• PROBLEM TO WORK ON:
Write out, from the entries below, exactly the lines that run between the lines holding "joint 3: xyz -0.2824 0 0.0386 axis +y" and "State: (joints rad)", inclusive, and stop there.

Data excerpts
__________
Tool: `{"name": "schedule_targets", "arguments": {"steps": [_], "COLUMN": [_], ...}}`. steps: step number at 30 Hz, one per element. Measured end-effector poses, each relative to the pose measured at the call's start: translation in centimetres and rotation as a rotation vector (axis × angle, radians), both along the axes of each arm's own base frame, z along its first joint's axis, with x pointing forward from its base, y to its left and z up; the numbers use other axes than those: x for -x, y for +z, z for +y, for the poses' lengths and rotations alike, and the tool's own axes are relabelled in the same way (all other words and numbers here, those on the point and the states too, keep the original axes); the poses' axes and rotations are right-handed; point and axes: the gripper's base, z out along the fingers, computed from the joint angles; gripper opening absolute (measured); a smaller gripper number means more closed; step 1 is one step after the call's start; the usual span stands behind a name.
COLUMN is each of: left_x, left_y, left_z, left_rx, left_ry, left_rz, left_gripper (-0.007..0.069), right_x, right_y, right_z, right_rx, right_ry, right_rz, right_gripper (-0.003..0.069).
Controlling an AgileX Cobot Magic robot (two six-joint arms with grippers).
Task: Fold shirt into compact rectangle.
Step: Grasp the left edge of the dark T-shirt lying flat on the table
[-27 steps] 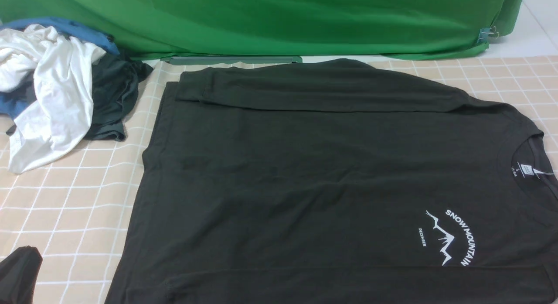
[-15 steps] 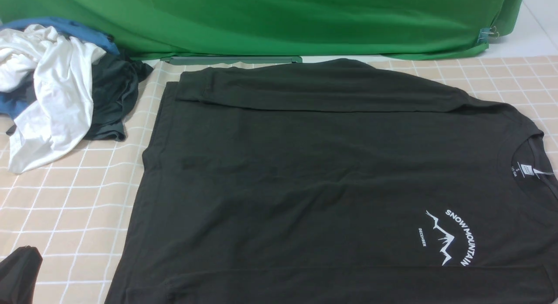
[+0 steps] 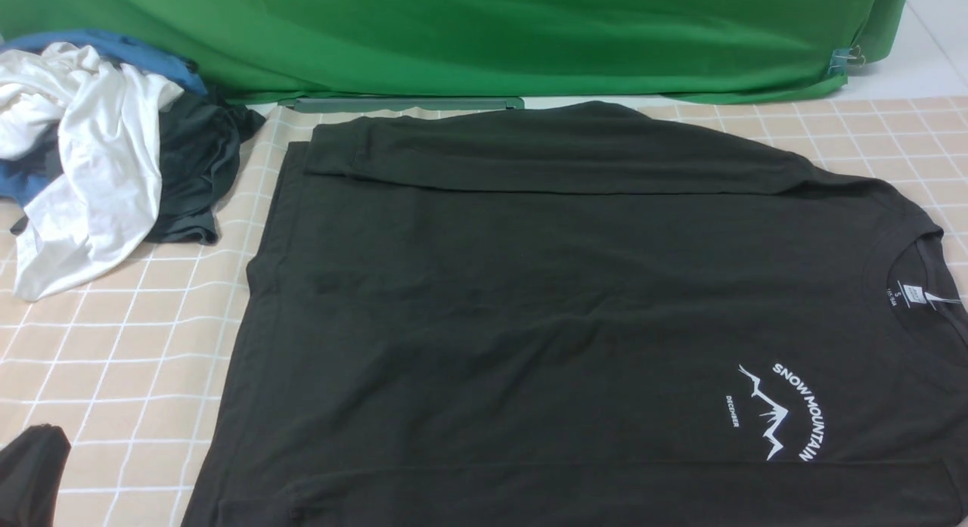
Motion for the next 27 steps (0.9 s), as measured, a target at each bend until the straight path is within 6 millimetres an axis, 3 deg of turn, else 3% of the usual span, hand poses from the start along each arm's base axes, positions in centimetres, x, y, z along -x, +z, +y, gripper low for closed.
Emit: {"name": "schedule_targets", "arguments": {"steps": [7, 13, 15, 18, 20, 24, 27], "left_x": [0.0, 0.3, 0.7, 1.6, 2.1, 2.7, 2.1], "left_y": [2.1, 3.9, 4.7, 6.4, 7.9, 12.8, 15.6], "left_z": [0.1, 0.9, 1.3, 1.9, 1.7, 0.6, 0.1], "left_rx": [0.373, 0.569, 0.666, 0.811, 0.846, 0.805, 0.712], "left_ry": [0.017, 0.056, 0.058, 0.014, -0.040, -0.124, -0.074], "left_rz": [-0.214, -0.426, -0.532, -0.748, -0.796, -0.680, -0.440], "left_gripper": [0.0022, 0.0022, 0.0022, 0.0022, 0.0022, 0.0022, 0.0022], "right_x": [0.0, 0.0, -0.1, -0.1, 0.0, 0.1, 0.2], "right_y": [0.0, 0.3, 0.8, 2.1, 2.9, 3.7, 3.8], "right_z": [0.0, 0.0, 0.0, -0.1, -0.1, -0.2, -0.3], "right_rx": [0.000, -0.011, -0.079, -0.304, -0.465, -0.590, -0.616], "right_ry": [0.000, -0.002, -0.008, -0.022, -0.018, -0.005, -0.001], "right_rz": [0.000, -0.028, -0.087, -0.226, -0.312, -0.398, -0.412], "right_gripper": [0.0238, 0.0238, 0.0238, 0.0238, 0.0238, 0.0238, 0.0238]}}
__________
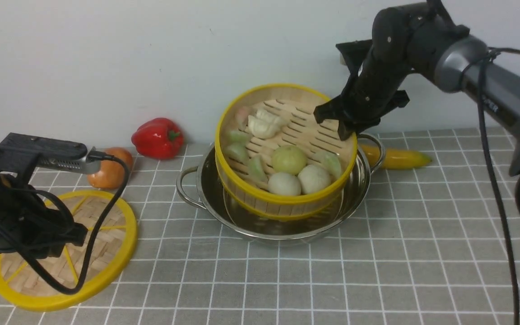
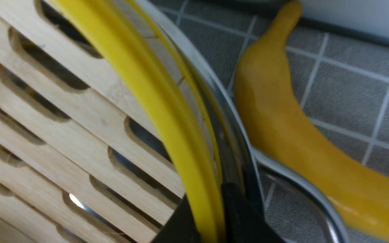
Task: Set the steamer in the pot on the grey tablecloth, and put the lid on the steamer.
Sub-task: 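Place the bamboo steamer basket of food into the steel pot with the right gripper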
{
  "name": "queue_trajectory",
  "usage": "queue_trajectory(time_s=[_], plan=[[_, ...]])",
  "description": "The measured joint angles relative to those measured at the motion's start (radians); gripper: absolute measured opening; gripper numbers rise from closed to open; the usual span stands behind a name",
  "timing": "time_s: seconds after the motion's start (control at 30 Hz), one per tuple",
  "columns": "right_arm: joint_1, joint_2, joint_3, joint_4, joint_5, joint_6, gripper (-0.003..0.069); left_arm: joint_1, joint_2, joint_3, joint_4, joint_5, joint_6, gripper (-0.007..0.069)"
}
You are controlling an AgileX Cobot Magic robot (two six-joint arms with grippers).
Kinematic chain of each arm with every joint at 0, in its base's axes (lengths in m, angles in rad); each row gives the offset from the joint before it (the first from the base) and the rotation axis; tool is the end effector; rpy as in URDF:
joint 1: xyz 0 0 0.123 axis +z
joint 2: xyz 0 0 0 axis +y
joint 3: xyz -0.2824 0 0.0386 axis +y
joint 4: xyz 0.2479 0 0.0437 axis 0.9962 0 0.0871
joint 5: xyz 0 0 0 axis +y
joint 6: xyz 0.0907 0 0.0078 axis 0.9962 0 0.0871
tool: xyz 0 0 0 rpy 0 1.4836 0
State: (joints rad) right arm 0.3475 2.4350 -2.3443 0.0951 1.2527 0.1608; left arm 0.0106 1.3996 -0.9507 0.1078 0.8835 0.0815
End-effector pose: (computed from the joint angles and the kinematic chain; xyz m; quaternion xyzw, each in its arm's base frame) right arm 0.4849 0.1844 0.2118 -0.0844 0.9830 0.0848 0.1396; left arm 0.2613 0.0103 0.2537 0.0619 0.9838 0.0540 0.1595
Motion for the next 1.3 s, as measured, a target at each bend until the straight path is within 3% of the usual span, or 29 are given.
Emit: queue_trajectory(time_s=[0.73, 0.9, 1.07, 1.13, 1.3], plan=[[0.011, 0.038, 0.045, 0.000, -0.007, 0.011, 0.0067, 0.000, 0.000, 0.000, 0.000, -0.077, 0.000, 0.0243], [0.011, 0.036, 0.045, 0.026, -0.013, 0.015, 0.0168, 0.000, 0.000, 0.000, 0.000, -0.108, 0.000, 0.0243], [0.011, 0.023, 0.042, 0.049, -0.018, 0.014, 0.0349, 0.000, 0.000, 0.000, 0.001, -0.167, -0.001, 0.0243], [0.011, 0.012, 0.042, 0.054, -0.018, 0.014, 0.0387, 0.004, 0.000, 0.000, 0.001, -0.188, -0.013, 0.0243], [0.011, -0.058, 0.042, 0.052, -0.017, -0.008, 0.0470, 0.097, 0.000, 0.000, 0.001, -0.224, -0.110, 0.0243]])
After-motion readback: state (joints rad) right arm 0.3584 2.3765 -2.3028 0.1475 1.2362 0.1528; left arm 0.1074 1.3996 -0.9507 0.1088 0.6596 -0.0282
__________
• ANSWER TO THIS EXERCISE:
joint 3: xyz -0.2824 0 0.0386 axis +y
joint 4: xyz 0.2479 0 0.0437 axis 0.9962 0 0.0871
joint 5: xyz 0 0 0 axis +y
joint 6: xyz 0.0907 0 0.0078 axis 0.9962 0 0.0871
tool: xyz 0 0 0 rpy 0 1.4836 0
State: (joints rad) right arm 0.3475 2.4350 -2.3443 0.0951 1.2527 0.1608; left arm 0.0106 1.3996 -0.9507 0.1078 0.8835 0.0815

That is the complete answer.